Nombreuses et persuasives, d’innombrables réclames s’acharnent à guider nos pas jusqu’au magnifique édifice néoclassique de style corinthien servant de siège à l’Alte Nationalgalerie de Berlin (http://www.smb.museum/smb/sammlungen/details.php?lang=en&objID=17&n=1&r=2). Derrière sa façade de grès rose, élevée entre 1866 et 1876 d’après le projet, inspiré de Schinkel, des architectes Friedrich August Stüler et Johann Heinrich Strack, qui dut être reconstruite, à l’instar du reste du bâtiment, après les dommages causés par les bombardements alliés de la seconde guerre mondiale, la présence remarquable dans ses murs du « moulin de couleuvres à Pontoise », première œuvre de Cézanne qui fut exposé dans un musée, certains des splendides toiles de Manet et de Degas, sa splendide collection de sculptures et, peut-être tout particulièrement, sa collection de peintures romantiques, où brillent de sa propre lumière, on pourrait dire obscur et doré, tumultueux et calme, les 17 tableaux de Caspar David Friedrich (1744-1840), l’un des peintres indiscutablement culte des deux derniers siècles jamais exposés là-bas.
En ce qui concerne la peinture romantique, David D´Angers inventa le terme la tragédie du paysage. Il est probable que Friedrich soit, de tous les peintres de son époque, celui qui est illustré le mieux toute l’extension et la profondeur de ce concept. Pour comprendre cette tragédie, nous devons nous souvenir que l’artiste romantique se voit continuellement tourmenté par la conscience de la scission, qui caractérise la modernité. Une conscience en rien étrangère à sa conception du paysage, exprimant avec effronterie doublée d’un impossible sentiment mélancolique, une nostalgie pleinement démesurée qui, inévitablement perdue, pressentait qu’elle avait été autrefois un élément constitutif de la condition humaine. Vu que l’homme et la nature se perçoivent séparés, il ne reste que la possibilité d’une nostalgie pour cet âge d’or idéale et antérieure à la séparation, nostalgie qui s’exprime au travers de la recherche poétique de la Nature idéale, où la raison et la liberté humaine de s’affrontent plus, et dont la peinture paysagère de grande taille aspire à la représentation.

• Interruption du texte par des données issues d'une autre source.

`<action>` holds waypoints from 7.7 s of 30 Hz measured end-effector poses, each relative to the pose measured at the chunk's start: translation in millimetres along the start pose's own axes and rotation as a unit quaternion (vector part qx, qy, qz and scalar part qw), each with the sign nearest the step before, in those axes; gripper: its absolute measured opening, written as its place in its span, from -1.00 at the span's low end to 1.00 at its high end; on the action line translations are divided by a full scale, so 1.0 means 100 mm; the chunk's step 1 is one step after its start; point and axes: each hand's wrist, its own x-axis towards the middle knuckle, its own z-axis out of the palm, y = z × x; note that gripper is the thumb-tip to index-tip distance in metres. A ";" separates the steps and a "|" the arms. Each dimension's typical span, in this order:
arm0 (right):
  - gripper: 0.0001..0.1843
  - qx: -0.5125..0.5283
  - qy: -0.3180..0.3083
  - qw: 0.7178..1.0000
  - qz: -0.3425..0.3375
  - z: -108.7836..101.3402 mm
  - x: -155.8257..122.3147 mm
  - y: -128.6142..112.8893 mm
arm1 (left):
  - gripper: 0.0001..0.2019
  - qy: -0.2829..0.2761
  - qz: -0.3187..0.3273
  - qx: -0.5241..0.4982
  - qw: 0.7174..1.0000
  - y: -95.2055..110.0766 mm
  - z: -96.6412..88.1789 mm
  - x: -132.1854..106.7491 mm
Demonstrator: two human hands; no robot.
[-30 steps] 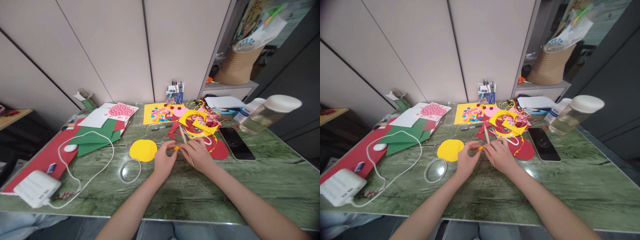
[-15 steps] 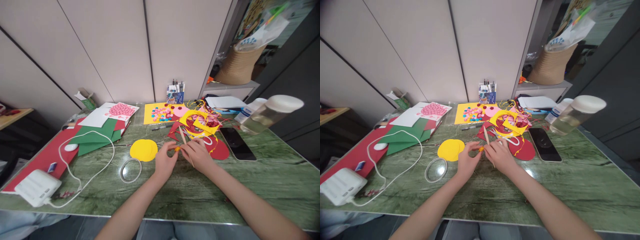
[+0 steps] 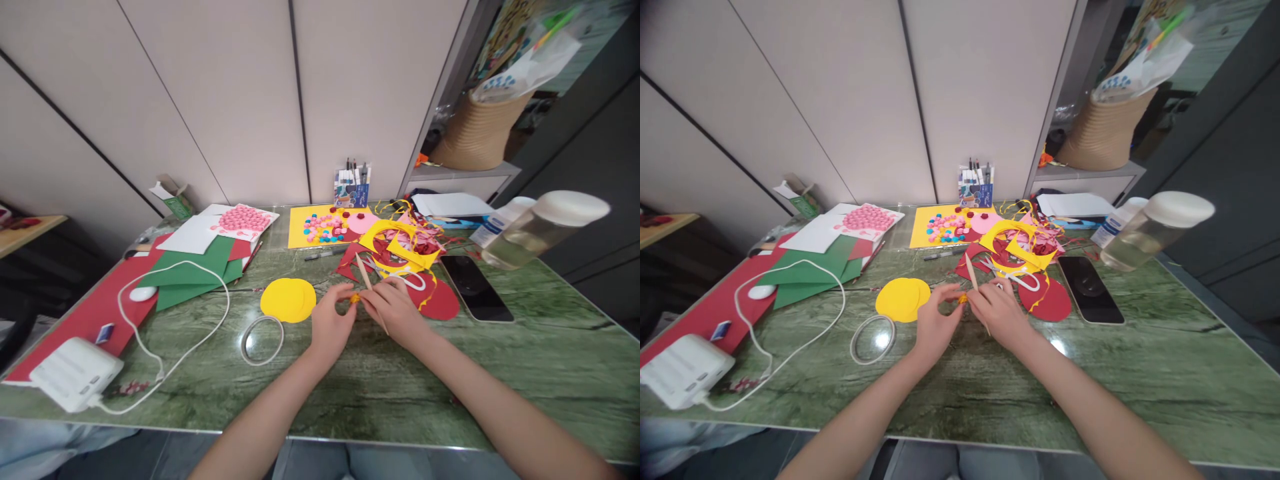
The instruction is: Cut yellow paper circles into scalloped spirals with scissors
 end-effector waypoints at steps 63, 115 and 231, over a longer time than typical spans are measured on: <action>-0.85 0.004 0.022 1.000 -0.015 -0.06 0.00 0.03 | -0.67 -0.011 -0.027 -0.049 0.998 -0.01 0.03 -0.01; -0.86 0.530 0.064 0.775 0.338 0.16 0.05 -0.25 | -0.73 0.065 -0.197 -0.352 0.913 -0.02 0.10 -0.03; -0.84 0.451 0.029 0.842 0.295 0.10 0.09 -0.25 | -0.81 0.031 -0.153 -0.257 0.954 -0.02 0.11 0.04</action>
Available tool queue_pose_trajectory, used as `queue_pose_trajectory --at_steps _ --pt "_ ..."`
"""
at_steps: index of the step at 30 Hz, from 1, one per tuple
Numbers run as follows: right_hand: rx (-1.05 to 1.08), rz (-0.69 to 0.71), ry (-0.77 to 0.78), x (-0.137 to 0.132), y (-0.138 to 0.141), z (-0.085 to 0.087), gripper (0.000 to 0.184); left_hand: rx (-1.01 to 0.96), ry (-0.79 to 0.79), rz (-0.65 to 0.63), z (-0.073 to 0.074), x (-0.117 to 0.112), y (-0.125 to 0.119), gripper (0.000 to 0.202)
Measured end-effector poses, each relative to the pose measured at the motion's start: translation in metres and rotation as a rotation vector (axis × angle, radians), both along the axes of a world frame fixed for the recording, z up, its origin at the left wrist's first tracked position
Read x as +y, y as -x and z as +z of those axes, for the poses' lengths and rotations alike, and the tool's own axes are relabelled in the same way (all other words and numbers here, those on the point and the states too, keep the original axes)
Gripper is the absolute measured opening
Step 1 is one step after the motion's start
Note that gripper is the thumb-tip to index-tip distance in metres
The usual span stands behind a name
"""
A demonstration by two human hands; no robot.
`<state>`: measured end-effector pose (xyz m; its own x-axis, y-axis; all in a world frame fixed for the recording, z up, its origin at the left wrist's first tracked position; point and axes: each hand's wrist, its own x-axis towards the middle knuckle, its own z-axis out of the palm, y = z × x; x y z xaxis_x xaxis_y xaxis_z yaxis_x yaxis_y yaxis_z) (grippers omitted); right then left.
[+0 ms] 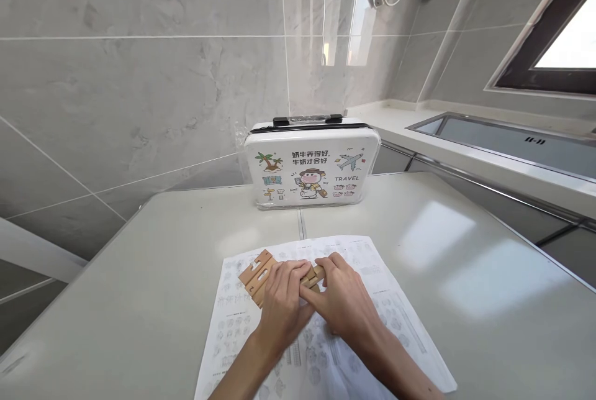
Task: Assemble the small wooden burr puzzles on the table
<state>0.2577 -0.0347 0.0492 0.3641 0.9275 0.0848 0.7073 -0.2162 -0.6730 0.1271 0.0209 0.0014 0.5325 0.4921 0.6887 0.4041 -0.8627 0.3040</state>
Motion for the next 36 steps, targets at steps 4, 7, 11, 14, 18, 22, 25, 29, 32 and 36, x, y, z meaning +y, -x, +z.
queue_pose_trajectory --at_steps 4,7,11,14,18,22,25,29,32,36 --pt "0.188 0.110 -0.046 0.002 -0.016 0.002 0.023 -0.086 0.246 0.034 0.003 0.000 0.000 0.046" --pt "0.373 0.270 -0.058 0.003 -0.034 0.002 0.030 -0.145 0.539 0.101 0.008 0.000 0.001 0.051" --pt "0.531 0.401 -0.040 0.007 -0.052 -0.003 0.019 -0.164 0.681 0.096 0.012 0.001 0.003 0.065" --pt "0.544 0.440 -0.061 0.008 -0.057 -0.009 0.016 -0.158 0.703 0.077 0.012 0.000 0.003 0.062" --pt "0.481 0.460 -0.069 0.008 -0.058 -0.011 0.020 -0.163 0.714 0.041 0.012 -0.001 0.003 0.064" --pt "0.412 0.473 -0.046 0.007 -0.060 -0.008 0.020 -0.145 0.681 0.036 0.011 -0.001 0.004 0.063" --pt "0.405 0.484 -0.049 0.006 -0.062 -0.007 0.018 -0.128 0.660 0.030 0.010 -0.001 0.004 0.062" --pt "0.365 0.488 -0.076 0.005 -0.062 -0.010 0.017 -0.119 0.675 0.032 0.008 -0.001 0.003 0.063" --pt "0.343 0.490 -0.090 0.004 -0.063 -0.014 0.017 -0.145 0.721 0.030 0.006 -0.001 0.003 0.064" --pt "0.381 0.501 -0.098 0.006 -0.065 -0.019 0.016 -0.186 0.766 0.003 0.002 0.001 0.003 0.064"
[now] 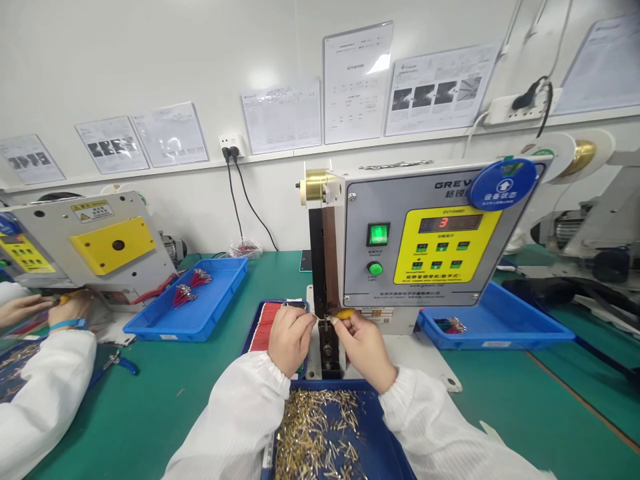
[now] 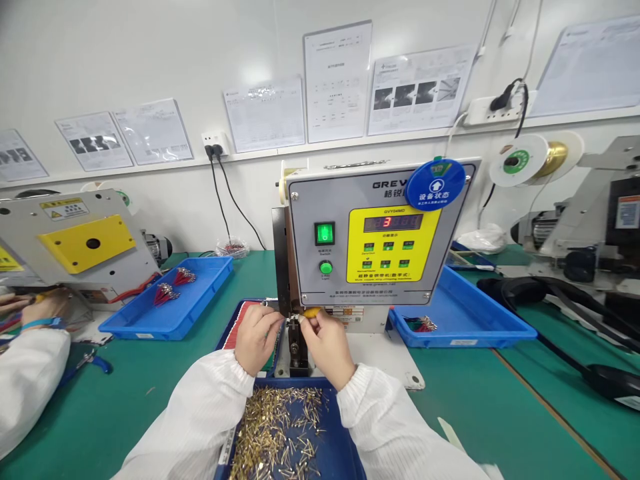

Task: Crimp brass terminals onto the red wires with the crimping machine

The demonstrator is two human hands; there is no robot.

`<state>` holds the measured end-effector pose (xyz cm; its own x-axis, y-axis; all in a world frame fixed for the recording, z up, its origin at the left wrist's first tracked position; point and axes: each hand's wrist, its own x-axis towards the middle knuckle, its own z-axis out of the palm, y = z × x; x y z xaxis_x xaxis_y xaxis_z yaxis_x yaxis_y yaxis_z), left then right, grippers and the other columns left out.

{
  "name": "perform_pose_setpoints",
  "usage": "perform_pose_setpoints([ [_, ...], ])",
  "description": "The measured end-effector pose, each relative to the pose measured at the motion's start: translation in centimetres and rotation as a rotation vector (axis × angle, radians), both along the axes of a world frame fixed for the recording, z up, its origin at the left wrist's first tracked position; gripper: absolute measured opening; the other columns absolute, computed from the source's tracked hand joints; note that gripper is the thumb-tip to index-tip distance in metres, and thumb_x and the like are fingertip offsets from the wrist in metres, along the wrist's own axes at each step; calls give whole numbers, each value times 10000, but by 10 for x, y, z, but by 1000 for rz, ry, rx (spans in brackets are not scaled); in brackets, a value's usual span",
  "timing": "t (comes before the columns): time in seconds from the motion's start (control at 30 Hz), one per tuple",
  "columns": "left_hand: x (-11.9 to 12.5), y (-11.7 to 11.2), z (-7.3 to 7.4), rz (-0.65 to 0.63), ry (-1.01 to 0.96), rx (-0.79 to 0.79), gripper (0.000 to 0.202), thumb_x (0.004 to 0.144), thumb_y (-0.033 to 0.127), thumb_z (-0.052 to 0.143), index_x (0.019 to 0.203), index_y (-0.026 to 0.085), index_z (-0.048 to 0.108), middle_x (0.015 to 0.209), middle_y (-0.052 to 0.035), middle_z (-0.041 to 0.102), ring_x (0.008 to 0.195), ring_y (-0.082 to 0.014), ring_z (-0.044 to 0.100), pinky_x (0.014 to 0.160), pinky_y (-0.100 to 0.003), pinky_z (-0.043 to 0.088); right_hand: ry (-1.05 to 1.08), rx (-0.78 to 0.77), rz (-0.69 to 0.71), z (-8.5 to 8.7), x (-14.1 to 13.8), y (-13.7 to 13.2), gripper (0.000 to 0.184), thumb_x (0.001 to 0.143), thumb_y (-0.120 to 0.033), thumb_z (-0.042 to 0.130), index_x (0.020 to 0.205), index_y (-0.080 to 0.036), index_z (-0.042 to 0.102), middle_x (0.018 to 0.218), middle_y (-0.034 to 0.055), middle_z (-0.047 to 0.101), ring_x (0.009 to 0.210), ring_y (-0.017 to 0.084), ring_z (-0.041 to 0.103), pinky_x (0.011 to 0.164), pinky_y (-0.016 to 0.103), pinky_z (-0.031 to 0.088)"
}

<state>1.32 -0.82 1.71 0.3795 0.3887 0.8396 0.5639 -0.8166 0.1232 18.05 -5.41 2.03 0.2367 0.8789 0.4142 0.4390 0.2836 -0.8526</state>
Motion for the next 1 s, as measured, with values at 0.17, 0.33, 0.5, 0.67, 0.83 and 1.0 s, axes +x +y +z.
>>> perform_pose_setpoints([
  [0.17, -1, 2, -2, 2, 38, -3, 130, 898, 165, 493, 916, 190, 619, 847, -56, 599, 834, -179, 517, 736, -323, 438, -173, 48, -109, 3, -4, -3, 309, 838, -393, 485, 599, -239, 364, 463, -57, 430, 438, 126, 421, 482, 247, 330],
  [0.33, -1, 2, -2, 7, 60, -16, 139, 900, 169, 484, 904, 192, 621, 838, -57, 602, 821, -180, 516, 729, -325, 442, -194, 63, -117, 4, -5, -4, 328, 835, -394, 484, 587, -247, 328, 462, -56, 422, 442, 126, 411, 483, 242, 317],
  [0.5, 0, 2, -1, -1, 74, -8, 126, 890, 153, 497, 897, 192, 616, 848, -57, 607, 817, -181, 510, 735, -324, 445, -202, 59, -115, 5, -5, -5, 330, 839, -407, 475, 587, -252, 329, 461, -49, 434, 444, 130, 410, 485, 244, 328],
  [0.67, 0, 0, 0, -1, 75, -7, 110, 882, 143, 510, 899, 188, 609, 842, -56, 606, 820, -184, 511, 740, -321, 443, -211, 64, -116, 4, -4, -5, 331, 839, -398, 480, 586, -250, 327, 463, -51, 432, 445, 128, 414, 488, 243, 327],
  [0.83, 0, 0, 1, -6, 68, -22, 105, 881, 137, 512, 898, 185, 604, 840, -53, 603, 824, -182, 506, 746, -318, 441, -221, 80, -135, 2, -6, -4, 362, 846, -403, 477, 575, -252, 290, 455, -55, 416, 441, 123, 399, 488, 246, 323],
  [1.0, -1, 2, 0, -24, 35, -16, 108, 882, 138, 507, 886, 189, 602, 833, -49, 602, 828, -178, 518, 741, -313, 440, -385, 9, -125, 10, 11, -3, 290, 867, -369, 433, 609, -248, 381, 478, -15, 514, 456, 161, 496, 491, 268, 330],
])
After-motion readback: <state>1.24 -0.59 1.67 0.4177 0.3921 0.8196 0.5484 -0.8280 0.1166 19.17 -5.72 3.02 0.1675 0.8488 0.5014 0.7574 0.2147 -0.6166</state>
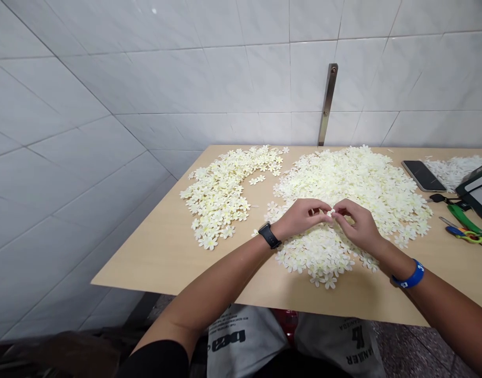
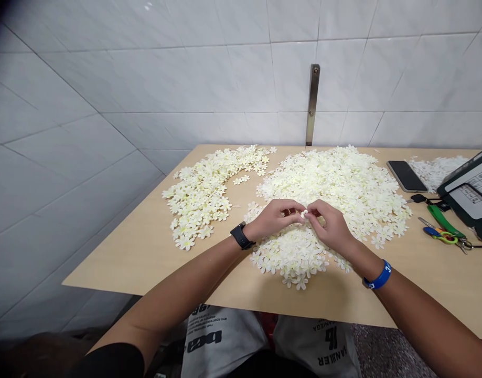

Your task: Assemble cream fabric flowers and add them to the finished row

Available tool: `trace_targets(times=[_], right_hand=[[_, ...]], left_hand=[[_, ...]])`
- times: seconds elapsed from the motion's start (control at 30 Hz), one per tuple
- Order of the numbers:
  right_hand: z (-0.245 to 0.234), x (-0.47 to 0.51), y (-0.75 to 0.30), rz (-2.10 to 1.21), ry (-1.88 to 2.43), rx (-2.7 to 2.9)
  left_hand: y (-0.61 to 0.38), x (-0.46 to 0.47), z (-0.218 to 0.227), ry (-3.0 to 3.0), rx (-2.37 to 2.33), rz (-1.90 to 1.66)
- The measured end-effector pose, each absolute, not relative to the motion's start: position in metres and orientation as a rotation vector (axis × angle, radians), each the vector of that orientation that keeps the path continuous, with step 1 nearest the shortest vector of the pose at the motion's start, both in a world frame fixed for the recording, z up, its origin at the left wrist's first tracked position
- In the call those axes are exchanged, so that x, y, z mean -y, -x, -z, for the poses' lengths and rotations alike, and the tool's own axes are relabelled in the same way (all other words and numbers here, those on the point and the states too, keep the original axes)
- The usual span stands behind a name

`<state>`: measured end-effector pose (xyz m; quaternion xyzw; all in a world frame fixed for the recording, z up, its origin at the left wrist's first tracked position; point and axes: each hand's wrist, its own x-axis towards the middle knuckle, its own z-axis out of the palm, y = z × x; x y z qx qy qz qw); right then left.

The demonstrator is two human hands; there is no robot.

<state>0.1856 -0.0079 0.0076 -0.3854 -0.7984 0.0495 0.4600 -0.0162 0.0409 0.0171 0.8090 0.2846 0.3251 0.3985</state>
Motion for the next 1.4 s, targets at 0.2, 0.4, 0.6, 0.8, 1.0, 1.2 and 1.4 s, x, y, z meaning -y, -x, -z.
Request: trace_targets(times=[0.2,0.4,0.6,0.8,1.0,1.2,1.4], right_hand=[[-0.009,0.013,-0.177,-0.201,1.000,1.872],[-0.007,0.009,-0.183,-0.120,1.039,1.857],[-0.005,0.004,-0.189,0.078,0.929,2.000],[-0.007,0.009,-0.182,0.015,0.957,2.014],[-0.008,0.004,-0.188,0.062,0.989,1.958],[-0.007,-0.002,-0.193,0.031,0.960,2.009],[-0.008,0.003,-0.188,-0.120,1.037,1.991]], left_hand=[[0.015,-0.030,-0.020,-2.292,-0.686,-0.922],[0.012,-0.028,-0.011,-2.260,-0.711,-1.031],[0.009,-0.028,-0.008,-2.172,-0.808,-0.953],[0.011,-0.022,-0.013,-2.297,-0.835,-0.924],[0.010,-0.027,-0.008,-2.096,-0.648,-0.968],[0.009,-0.029,-0.003,-1.927,-0.757,-1.001],[0.008,-0.028,-0.004,-1.974,-0.833,-1.031]])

Malgré les antécédents bouleversants et inévitables établis au cours des siècles antérieurs par des peintres comme Giorgone, El Greco, Claude Lorrain o Nicolas Poussin, il est possible d’affirmer que la peinture n’a jamais consisté à représenter un paysage absolument autonome jusqu’au mouvement romantique, où le protectionnisme humain est virtuellement inexistant. Il réside dans cette Nature une dualité essentiellement tragique, car d’un côté il y a la source d’où émane toute impulsion créative humaine, et de l’autre, l’abîme insondable et terrifiant qui la condamne à sa destruction implacable, contradiction qui jaillit fantastiquement dans le mélange de plaisir et de mélancolie, de douceur et de peur, d’exaltation et de panique, qui caractérise les tableaux inoubliables de Friedrich, scènes privilégiées et intenses du grand drame romantique qui prend comme protagonistes de la Beauté et la Destruction. Un drame où la nature, et donc la tragédie du paysage, ne nous apporte pas sa chaleur, un refuge ou une consolation, mais au contraire, elle nous fascine, nous stupéfie, et suscitant en nous une peur révérencielle et numineuse.